The UK FCA is warning financial firms that synthetic data adoption needs to sit inside Model Risk Management, with clear accountability, auditability, and validation against real outcomes—not just “looks similar” statistics.
FCA urges firms to fold synthetic data into Model Risk Management
The UK Financial Conduct Authority (FCA) published a report on synthetic data in financial services that frames synthetic data generation and use as an MRM issue, not merely a data engineering choice. The report, informed by the FCA’s Synthetic Data Expert Group (SDEG), emphasizes that synthetic data can support privacy-preserving development and testing for ML/AI use cases, but introduces its own model risks that must be actively governed.
Key principles highlighted include accountability across the synthetic data lifecycle, fairness and reliability expectations, and transparency via documentation. The FCA’s message is operational: firms should integrate synthetic-data-specific controls into existing MRM frameworks so that ownership, sign-off, and escalation paths are as clear for synthetic datasets as they are for models deployed into decisioning processes.
- MRM scope expands: If your MRM currently stops at model code and traditional datasets, the FCA is signaling that synthetic data generators, configurations, and release processes belong in the same control plane.
- Governance must be provable: Auditability and “chain of evidence” documentation (how synthetic data was generated from real data, with methods and assumptions) becomes a compliance-ready artifact, not optional internal hygiene.
- Fairness is not automatic: Privacy gains don’t remove the need to test for bias and failure modes; synthetic data can reproduce or amplify real-world skews if governance and evaluation are weak.
“Simply demonstrating statistical similarity between synthetic and real data is inadequate” for confirming efficacy; the FCA points firms toward validation using real-world data.
The report also draws a bright line on validation: matching marginal distributions or summary statistics is not sufficient evidence that downstream models will behave correctly.

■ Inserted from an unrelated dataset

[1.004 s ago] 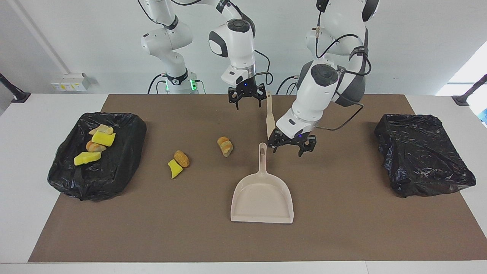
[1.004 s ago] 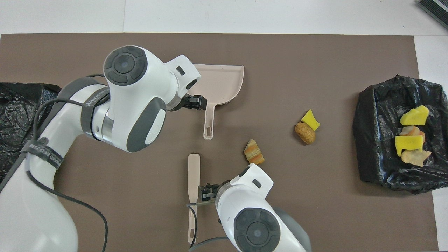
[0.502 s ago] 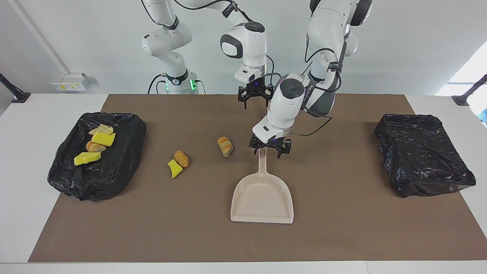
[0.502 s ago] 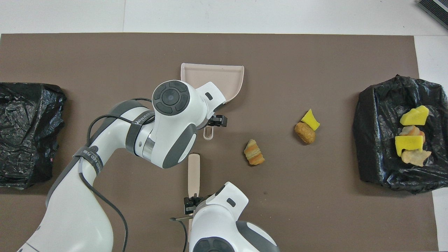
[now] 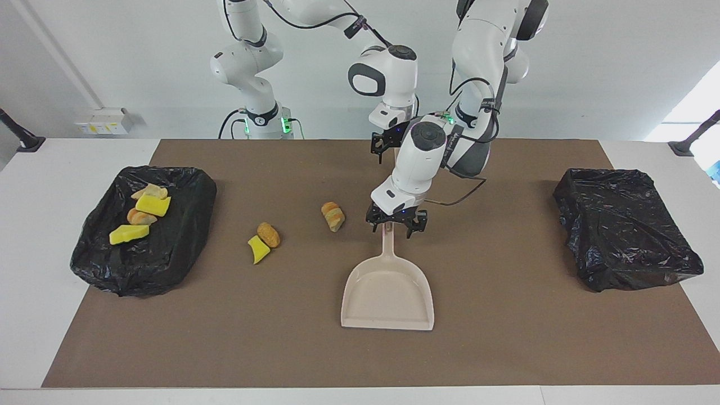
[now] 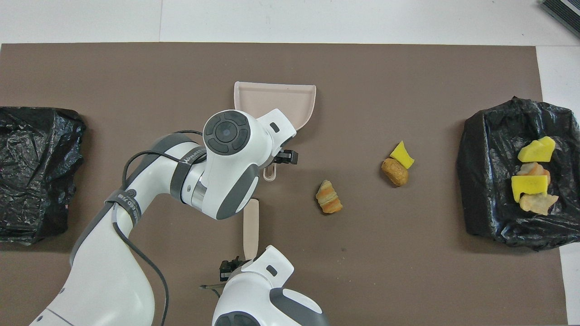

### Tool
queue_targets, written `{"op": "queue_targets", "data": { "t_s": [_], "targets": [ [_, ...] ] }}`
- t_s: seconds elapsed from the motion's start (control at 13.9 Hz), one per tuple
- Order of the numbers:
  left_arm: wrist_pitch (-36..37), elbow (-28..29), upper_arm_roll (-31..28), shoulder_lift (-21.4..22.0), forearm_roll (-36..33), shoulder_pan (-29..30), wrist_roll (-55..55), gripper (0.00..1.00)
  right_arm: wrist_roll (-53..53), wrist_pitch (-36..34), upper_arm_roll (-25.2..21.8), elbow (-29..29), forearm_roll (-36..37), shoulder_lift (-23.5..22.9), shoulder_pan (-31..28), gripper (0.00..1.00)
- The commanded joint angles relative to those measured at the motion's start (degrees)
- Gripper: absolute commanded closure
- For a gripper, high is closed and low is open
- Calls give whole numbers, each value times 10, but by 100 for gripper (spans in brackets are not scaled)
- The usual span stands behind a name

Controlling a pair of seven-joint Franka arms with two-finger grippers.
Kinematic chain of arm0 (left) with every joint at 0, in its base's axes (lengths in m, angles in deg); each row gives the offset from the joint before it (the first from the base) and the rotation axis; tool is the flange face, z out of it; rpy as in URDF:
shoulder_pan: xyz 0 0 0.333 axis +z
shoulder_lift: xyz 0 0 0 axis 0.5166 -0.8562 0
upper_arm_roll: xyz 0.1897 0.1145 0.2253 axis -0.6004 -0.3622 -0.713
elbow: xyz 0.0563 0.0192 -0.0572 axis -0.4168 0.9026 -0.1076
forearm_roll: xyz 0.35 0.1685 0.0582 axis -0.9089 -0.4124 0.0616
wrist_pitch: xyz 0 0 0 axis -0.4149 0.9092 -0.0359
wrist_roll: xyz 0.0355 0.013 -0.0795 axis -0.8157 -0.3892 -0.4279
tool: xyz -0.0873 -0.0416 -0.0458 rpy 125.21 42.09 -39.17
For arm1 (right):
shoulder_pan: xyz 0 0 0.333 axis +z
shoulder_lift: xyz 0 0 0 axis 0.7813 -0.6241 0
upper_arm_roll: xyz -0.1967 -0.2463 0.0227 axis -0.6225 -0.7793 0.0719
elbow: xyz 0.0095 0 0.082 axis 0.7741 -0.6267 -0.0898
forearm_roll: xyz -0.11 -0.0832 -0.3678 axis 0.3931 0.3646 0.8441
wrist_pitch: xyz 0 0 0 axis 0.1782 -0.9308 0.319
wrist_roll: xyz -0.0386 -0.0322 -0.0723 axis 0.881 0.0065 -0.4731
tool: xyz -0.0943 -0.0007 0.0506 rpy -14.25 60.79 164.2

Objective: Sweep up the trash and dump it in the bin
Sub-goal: 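Lift the dustpan with the left gripper and move it toward the scraps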

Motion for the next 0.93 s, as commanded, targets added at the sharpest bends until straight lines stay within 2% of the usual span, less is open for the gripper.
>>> {"op": "queue_targets", "data": {
  "t_s": [0.0, 0.14, 0.22, 0.29, 0.36, 0.5, 0.65, 0.86],
  "targets": [
    [-10, -2, -10, -9, -3, -15, -7, 16, -21, 15, -1, 5, 9, -13, 10, 16],
    [-5, -2, -10, -9, -2, -15, -8, 44, -20, 21, 0, 5, 4, -14, 10, 17],
    [-2, -3, -10, -9, -2, -14, -7, 62, -16, 20, 0, 5, 3, -14, 10, 18],
    [1, -4, -9, -8, -3, -9, -5, 92, -15, 19, 1, 2, -2, -14, 10, 18],
    [8, -7, -10, -5, -4, -7, -3, 100, -15, 14, 1, 1, -11, -13, 12, 18],
    [38, -21, -15, 3, -36, -7, 5, 100, -13, 14, 1, -4, -15, -14, 18, 19],
    [60, -33, -16, 10, -97, -7, 43, 100, -13, 12, 1, -4, -16, -14, 19, 33],
    [75, -34, -19, 39, -102, 22, 153, 100, -9, 11, 2, -4, -22, -15, 18, 60]
  ]
}}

The FCA points to a Train-Synthetic-Test-Real (TSTR) approach—train on synthetic data, then validate on a holdout set of real data—to reduce the risk that models learn synthetic artifacts that won’t survive contact with production conditions.
- TSTR becomes a practical baseline: Data teams should plan for real-data holdout access, approvals, and secure evaluation environments even when training is largely synthetic.
- Controls need to cover the generator: Treat the synthetic data generation process as a model with parameters, drift, and versioning—because it can change the risk profile of every model trained on its output.
- Evidence over aesthetics: Expect internal reviewers (and eventually regulators) to ask for outcome-based validation, not “synthetic fidelity” dashboards alone.